Task details: Which lines below include "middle"? Copy them all.

Records to process:
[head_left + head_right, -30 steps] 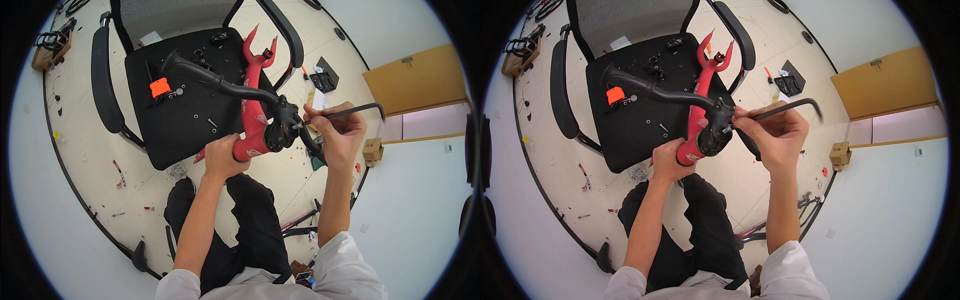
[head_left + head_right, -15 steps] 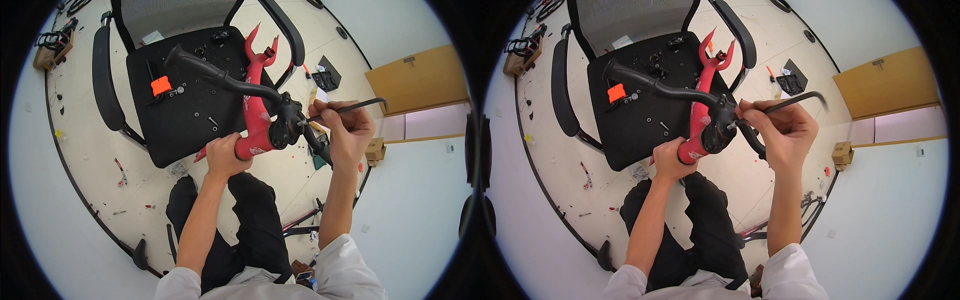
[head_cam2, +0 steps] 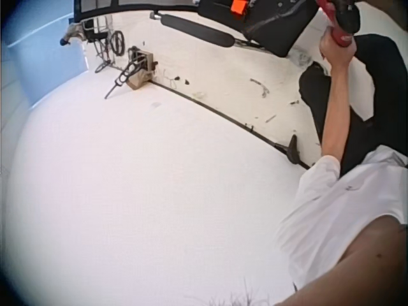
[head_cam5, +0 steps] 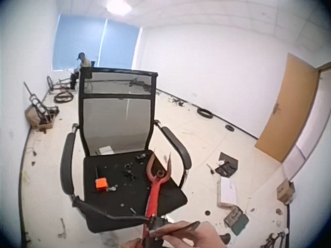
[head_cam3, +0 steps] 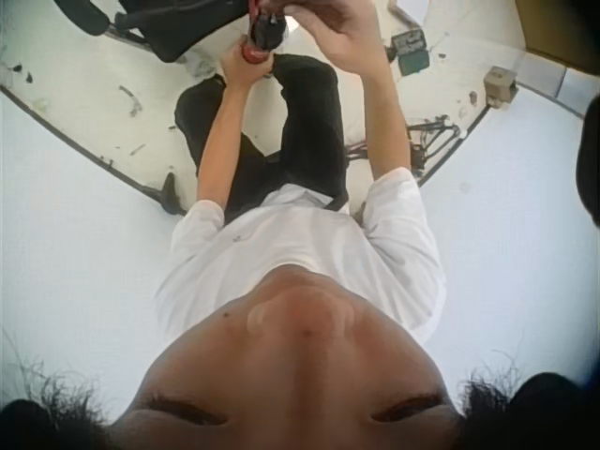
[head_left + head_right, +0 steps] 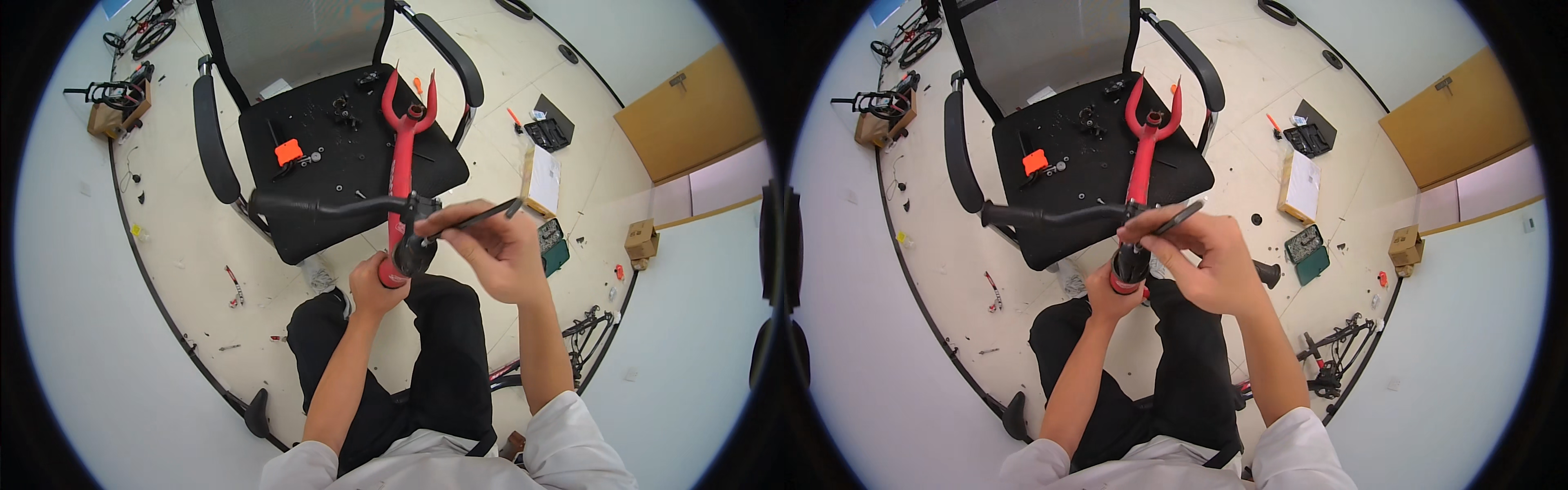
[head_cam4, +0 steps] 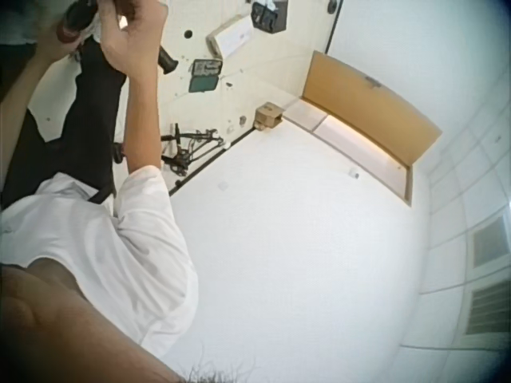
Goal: The person assembles a bicycle handlebar by attaching black grips to a red handlebar and securing them with an Allen key. The person uses an Allen key to tighten the bolts on the grips and adjusts the handlebar position.
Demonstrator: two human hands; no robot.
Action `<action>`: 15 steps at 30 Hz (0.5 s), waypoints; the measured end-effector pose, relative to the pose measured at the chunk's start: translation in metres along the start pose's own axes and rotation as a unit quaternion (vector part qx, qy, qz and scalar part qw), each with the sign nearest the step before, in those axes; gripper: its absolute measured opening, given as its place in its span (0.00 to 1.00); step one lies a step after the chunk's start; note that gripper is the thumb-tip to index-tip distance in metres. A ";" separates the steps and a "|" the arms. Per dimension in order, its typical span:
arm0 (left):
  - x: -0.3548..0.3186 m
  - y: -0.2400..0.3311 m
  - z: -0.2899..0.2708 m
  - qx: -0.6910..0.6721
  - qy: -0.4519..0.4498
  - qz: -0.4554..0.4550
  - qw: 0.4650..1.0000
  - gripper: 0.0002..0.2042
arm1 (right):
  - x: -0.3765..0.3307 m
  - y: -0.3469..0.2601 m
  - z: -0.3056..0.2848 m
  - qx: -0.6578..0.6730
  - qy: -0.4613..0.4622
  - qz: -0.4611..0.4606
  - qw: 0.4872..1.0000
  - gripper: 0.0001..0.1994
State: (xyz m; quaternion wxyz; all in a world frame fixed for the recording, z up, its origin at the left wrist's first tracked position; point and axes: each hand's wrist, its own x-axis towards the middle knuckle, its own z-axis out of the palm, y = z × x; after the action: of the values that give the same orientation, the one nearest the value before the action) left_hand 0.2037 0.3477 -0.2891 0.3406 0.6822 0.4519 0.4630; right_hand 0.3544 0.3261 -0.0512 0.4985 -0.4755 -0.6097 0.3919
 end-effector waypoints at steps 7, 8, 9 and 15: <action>-0.015 -0.023 0.025 -0.084 -0.052 -0.077 0.992 0.19 | -0.023 0.016 0.013 -0.111 0.037 0.034 0.992 0.08; -0.014 -0.026 0.027 -0.081 -0.042 -0.073 0.993 0.19 | -0.021 0.017 0.014 -0.117 0.048 0.026 0.992 0.08; -0.011 -0.026 0.029 -0.079 -0.032 -0.069 0.994 0.19 | -0.021 0.019 0.015 -0.123 0.058 0.018 0.991 0.07; 0.014 -0.012 0.044 0.020 0.043 -0.029 0.998 0.13 | -0.005 0.041 0.004 -0.152 0.174 0.065 0.971 0.10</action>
State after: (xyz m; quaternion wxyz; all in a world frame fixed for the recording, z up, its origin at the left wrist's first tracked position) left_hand 0.2436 0.3636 -0.3102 0.3203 0.6555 0.4947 0.4723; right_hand 0.3581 0.3316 -0.0925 0.4923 -0.6452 -0.5341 0.2370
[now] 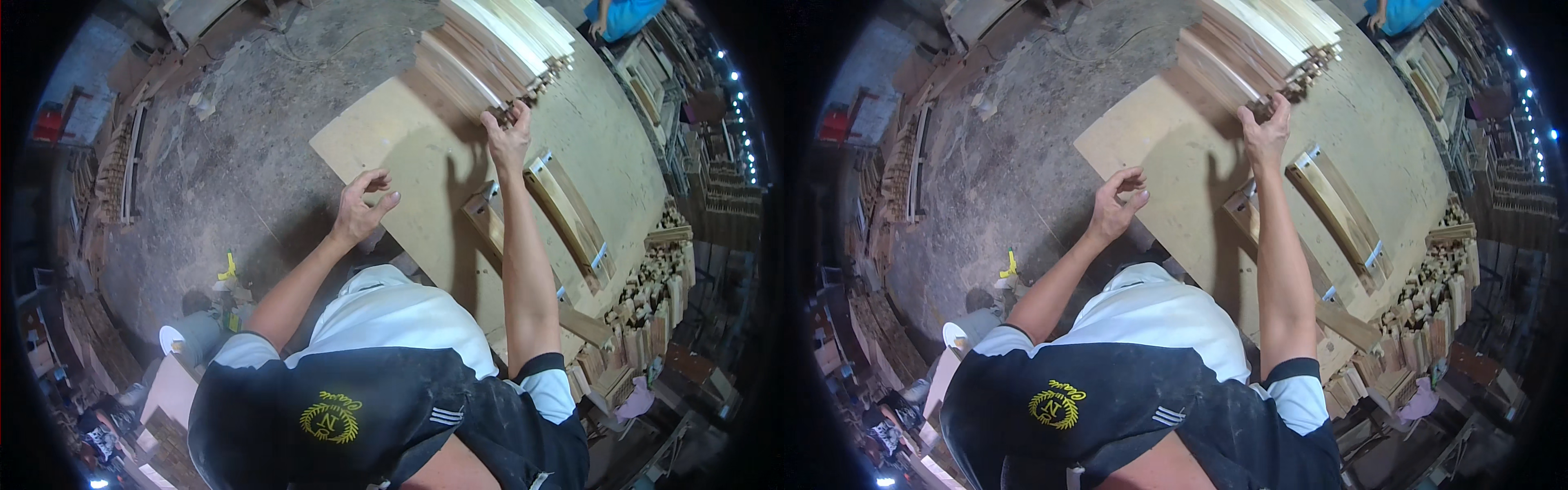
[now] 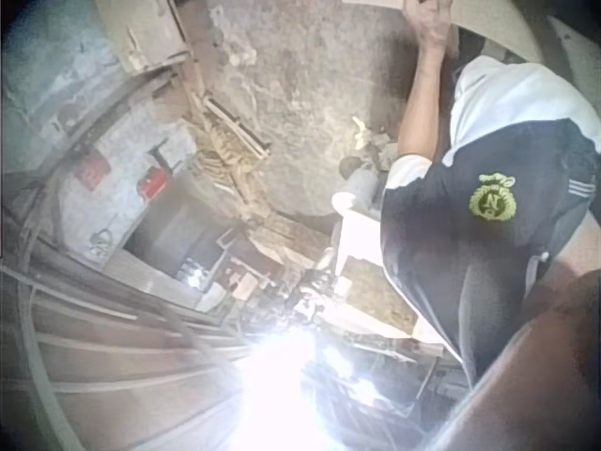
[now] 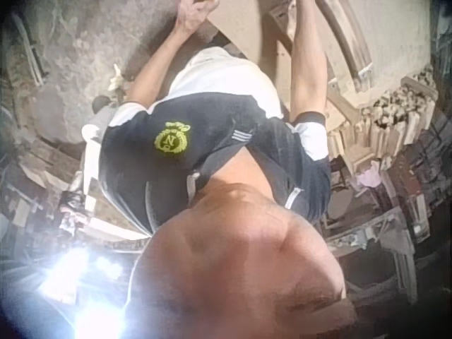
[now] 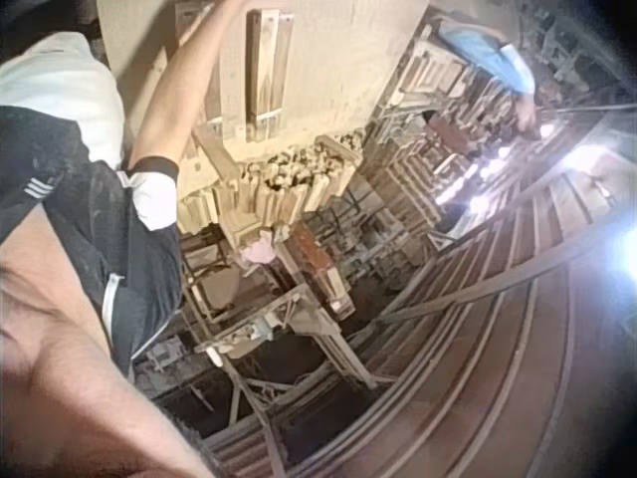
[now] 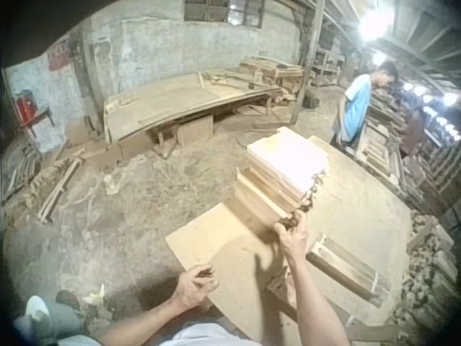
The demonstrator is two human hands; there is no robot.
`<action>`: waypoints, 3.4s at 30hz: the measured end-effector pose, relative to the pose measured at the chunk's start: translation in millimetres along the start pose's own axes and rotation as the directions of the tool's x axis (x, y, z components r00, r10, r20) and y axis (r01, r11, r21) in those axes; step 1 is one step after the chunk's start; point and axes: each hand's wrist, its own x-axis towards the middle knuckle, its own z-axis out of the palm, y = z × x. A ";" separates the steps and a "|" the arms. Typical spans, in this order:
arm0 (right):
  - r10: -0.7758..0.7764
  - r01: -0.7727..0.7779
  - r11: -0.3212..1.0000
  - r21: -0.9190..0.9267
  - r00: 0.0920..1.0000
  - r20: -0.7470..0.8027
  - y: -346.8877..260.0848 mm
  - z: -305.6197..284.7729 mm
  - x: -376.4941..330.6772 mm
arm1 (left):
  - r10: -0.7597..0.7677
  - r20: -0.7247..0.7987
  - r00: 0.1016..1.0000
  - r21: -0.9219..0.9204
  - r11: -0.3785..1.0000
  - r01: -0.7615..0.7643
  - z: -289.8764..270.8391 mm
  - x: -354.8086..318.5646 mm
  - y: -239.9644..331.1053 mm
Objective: Assembling and inspecting wooden frame components on a workbench in a furniture factory.
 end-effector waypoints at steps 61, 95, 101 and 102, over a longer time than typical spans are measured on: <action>0.160 -0.158 0.941 -0.300 0.987 -0.019 -22.5 -232.7 -262.5 | 0.298 0.210 0.931 -0.574 0.809 -0.129 139.3 97.3 91.7; 0.550 -0.036 0.795 0.606 0.464 -0.694 -31.1 -441.1 -176.5 | 0.376 0.106 0.921 -0.740 0.648 -0.179 157.2 75.5 174.5; 0.520 -0.085 0.825 0.558 0.499 -0.693 -29.1 -426.9 -178.9 | 0.558 0.160 0.814 -0.487 0.762 -0.427 164.6 84.7 159.7; 0.528 -0.141 0.826 0.546 0.530 -0.663 -32.3 -424.7 -176.0 | 0.563 0.135 0.816 -0.503 0.748 -0.433 164.9 82.3 159.3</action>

Result:
State: (xyz m; quaternion wxyz; all in a world frame fixed for the recording, z up, its origin at the left wrist's first tracked position; point and axes: each hand's wrist, its own x-axis towards the middle knuckle, its own z-axis out of the palm, y = z × x; after the action: of the values that give the same orientation, the one nearest the value before the action) left_hand 0.2037 0.3477 -0.2891 0.3406 0.6822 0.4519 0.4630; right_hand 0.3544 0.3261 -0.0512 0.4985 -0.4755 -0.6097 0.3919
`<action>`: waypoints, 3.4s at 30hz: the measured end-effector pose, relative to the pose measured at the chunk's start: translation in millimetres along the start pose's own axes and rotation as the directions of the tool's x axis (x, y, z components r00, r10, r20) and y axis (r01, r11, r21) in those axes; step 1 is one step after the chunk's start; point and axes: each hand's wrist, its own x-axis towards the middle knuckle, its own z-axis out of the palm, y = z × x. A ";" separates the steps and a "|" the arms. Typical spans, in this order:

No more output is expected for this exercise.